▶ _EXERCISE DIRECTIONS_
From the line with "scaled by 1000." through the line with "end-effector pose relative", inclusive, return each line of the data below exactly and leave the rest out.

▶ _EXCERPTED DATA_
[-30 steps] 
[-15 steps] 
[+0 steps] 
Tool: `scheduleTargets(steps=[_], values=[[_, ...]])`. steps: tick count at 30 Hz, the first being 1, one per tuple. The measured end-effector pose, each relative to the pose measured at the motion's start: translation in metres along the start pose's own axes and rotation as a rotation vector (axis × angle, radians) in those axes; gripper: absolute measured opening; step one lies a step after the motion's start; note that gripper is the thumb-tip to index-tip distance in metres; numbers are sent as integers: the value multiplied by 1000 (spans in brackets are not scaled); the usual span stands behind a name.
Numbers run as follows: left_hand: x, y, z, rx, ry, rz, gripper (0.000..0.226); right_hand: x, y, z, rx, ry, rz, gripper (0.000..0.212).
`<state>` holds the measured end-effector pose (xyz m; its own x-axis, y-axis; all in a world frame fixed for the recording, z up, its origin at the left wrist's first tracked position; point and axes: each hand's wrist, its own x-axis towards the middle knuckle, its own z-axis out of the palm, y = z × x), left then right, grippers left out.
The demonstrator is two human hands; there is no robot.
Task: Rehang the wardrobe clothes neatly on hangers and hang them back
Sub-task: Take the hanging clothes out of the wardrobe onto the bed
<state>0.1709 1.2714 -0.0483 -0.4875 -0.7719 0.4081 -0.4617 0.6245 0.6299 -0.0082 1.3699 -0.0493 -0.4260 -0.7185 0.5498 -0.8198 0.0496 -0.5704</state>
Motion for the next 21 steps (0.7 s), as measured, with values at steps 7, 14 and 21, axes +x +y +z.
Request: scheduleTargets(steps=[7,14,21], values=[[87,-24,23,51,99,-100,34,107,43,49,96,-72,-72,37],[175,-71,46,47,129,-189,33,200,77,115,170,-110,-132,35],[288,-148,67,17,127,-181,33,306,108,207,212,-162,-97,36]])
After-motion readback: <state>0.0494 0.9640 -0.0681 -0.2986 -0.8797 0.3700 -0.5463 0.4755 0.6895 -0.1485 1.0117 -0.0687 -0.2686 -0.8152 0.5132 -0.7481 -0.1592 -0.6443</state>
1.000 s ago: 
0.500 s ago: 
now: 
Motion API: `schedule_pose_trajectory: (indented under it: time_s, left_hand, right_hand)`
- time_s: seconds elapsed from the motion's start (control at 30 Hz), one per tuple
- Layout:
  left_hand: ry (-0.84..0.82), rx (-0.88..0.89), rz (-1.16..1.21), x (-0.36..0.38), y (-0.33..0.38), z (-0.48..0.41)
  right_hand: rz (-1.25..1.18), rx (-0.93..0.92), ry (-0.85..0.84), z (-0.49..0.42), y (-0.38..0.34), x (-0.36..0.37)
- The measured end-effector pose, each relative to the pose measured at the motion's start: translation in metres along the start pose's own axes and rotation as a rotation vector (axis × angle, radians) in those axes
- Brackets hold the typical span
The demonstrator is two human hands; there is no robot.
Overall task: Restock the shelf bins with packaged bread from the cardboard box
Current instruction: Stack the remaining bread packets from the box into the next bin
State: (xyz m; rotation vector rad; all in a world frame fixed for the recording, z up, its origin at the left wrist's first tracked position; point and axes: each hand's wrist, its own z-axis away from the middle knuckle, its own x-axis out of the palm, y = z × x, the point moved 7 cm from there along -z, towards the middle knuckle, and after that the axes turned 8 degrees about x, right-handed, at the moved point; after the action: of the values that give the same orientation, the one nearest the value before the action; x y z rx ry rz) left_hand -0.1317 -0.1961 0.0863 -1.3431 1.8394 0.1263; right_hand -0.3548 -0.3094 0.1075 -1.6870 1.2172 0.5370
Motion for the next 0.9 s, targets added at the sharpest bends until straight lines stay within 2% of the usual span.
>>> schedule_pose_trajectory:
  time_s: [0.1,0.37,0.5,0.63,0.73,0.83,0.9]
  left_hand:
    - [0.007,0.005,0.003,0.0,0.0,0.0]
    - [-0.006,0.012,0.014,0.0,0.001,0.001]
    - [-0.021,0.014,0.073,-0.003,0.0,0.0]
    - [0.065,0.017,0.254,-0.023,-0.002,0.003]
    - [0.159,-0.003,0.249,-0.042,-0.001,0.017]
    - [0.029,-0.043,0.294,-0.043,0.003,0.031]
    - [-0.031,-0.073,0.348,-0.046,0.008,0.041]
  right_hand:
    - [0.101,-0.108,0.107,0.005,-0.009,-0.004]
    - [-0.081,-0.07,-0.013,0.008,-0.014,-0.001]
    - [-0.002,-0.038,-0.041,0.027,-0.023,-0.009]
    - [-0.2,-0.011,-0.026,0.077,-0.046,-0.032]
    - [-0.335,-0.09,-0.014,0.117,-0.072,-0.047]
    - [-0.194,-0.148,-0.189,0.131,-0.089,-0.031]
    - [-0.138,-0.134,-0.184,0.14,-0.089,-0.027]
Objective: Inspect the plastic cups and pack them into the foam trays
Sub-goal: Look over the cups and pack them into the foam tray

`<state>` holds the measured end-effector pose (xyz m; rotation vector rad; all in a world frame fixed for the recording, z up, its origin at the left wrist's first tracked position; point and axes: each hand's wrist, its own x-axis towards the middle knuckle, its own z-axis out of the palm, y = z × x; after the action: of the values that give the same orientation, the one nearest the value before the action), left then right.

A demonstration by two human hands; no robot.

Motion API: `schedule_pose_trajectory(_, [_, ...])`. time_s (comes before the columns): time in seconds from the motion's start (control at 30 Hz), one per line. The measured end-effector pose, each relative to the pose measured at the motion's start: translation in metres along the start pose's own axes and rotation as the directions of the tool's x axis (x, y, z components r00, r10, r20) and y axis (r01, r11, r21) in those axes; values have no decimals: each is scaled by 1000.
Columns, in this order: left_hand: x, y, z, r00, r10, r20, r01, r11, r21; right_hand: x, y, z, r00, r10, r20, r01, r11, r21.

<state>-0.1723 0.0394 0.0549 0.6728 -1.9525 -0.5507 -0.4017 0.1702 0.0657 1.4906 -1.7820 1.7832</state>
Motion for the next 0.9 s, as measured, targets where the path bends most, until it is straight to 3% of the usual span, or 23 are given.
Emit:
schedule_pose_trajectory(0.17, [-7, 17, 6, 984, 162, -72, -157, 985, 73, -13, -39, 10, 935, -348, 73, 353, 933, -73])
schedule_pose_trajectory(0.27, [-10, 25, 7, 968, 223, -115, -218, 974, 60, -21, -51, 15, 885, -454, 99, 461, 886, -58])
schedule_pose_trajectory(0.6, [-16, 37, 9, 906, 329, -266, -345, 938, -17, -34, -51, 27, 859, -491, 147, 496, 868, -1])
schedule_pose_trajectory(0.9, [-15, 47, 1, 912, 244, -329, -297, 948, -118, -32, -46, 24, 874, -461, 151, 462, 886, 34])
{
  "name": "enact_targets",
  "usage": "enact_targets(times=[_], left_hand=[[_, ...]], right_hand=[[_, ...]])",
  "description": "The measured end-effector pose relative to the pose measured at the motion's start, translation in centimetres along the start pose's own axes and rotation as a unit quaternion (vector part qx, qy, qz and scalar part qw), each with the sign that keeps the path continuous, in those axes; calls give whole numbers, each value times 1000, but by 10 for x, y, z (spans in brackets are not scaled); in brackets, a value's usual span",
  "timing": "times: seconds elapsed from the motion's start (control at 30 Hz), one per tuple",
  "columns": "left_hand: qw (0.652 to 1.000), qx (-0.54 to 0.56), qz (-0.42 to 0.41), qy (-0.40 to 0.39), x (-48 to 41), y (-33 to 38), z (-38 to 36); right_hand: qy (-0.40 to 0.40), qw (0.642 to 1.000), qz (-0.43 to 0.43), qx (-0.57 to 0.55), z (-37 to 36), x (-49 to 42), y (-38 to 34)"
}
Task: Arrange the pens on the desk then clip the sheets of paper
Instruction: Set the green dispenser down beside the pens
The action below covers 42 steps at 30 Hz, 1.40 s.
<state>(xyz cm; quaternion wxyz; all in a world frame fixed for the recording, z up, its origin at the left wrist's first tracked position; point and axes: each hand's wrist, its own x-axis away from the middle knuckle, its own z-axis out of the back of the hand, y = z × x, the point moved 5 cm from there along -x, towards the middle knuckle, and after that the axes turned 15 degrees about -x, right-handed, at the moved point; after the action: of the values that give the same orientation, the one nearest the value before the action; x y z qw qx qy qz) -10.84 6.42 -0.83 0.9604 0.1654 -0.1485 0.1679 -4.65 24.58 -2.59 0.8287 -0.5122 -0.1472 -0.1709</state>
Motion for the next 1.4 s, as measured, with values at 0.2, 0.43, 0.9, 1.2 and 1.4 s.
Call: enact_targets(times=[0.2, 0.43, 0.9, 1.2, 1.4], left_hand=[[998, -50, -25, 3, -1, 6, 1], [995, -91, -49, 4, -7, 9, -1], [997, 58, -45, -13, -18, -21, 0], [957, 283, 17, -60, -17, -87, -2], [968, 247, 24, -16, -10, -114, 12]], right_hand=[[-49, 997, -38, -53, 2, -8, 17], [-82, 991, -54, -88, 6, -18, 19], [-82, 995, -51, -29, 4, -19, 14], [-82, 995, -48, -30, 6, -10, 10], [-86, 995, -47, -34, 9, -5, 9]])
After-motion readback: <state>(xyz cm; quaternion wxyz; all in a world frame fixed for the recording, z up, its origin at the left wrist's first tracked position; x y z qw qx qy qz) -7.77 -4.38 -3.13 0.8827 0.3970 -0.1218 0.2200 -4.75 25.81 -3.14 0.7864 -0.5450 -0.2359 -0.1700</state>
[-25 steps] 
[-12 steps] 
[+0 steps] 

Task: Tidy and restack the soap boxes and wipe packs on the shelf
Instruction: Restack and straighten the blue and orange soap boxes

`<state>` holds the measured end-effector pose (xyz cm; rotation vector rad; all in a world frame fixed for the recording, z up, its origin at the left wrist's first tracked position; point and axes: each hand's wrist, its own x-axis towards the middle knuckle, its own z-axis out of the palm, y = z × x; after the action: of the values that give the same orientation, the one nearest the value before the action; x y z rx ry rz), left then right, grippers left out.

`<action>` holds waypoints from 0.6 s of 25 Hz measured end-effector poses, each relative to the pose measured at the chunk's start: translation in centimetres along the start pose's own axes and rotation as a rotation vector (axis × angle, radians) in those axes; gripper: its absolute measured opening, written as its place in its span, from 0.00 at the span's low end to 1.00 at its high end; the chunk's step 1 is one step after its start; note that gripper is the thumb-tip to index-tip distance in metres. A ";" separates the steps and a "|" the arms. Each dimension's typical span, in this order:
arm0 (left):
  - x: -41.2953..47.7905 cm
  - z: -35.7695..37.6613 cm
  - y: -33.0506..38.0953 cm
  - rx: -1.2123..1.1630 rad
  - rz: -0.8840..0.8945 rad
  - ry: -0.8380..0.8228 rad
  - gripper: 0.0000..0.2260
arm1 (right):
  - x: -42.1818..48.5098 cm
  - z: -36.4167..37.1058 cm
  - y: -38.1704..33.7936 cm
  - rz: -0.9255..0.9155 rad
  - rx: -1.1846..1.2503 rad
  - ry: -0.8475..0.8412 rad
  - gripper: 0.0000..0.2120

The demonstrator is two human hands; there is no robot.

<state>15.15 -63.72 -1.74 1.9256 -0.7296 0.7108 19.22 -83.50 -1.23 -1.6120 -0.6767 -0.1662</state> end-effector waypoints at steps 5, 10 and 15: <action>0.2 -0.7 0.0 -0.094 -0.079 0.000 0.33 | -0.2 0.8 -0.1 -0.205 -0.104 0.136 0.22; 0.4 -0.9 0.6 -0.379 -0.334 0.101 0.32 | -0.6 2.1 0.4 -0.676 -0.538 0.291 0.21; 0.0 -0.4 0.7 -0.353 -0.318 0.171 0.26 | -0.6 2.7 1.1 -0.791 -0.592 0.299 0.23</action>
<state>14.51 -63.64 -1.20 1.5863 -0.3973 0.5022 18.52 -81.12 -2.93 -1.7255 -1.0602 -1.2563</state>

▶ _WRITTEN ANSWER_
Motion API: `schedule_pose_trajectory(_, [_, ...])`. time_s (comes before the columns): time in seconds from the motion's start (control at 30 Hz), one per line. The measured end-effector pose, each relative to the pose measured at the motion's start: translation in metres along the start pose's own axes and rotation as the directions of the tool's x axis (x, y, z components r00, r10, r20) and y axis (r01, r11, r21) in those axes; values have no decimals: each is scaled by 1000.
Columns, in this order: left_hand: x, y, z, r00, r10, r20, r01, r11, r21; right_hand: x, y, z, r00, r10, r20, r01, r11, r21.

<state>-0.1723 0.0394 0.0549 0.6728 -1.9525 -0.5507 -0.4017 0.1702 0.0657 1.4906 -1.7820 1.7832</state>
Motion for the next 0.9 s, as measured, targets where the path bends most, until it is straight to 3% of the usual span, or 23 are given.
Emit:
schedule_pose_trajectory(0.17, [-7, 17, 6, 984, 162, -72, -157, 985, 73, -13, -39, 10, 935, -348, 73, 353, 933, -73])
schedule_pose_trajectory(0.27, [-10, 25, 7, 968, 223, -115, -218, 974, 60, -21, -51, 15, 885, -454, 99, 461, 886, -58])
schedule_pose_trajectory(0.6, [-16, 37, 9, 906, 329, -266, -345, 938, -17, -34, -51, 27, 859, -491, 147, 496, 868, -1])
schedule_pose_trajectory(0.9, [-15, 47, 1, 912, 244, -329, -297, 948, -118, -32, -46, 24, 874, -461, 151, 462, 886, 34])
{
  "name": "enact_targets",
  "usage": "enact_targets(times=[_], left_hand=[[_, ...]], right_hand=[[_, ...]])",
  "description": "The measured end-effector pose relative to the pose measured at the motion's start, translation in centimetres along the start pose's own axes and rotation as a unit quaternion (vector part qx, qy, qz and scalar part qw), each with the sign that keeps the path continuous, in those axes; calls give whole numbers, each value times 1000, but by 10 for x, y, z (spans in brackets are not scaled); in brackets, a value's usual span",

This exercise has been fully answered.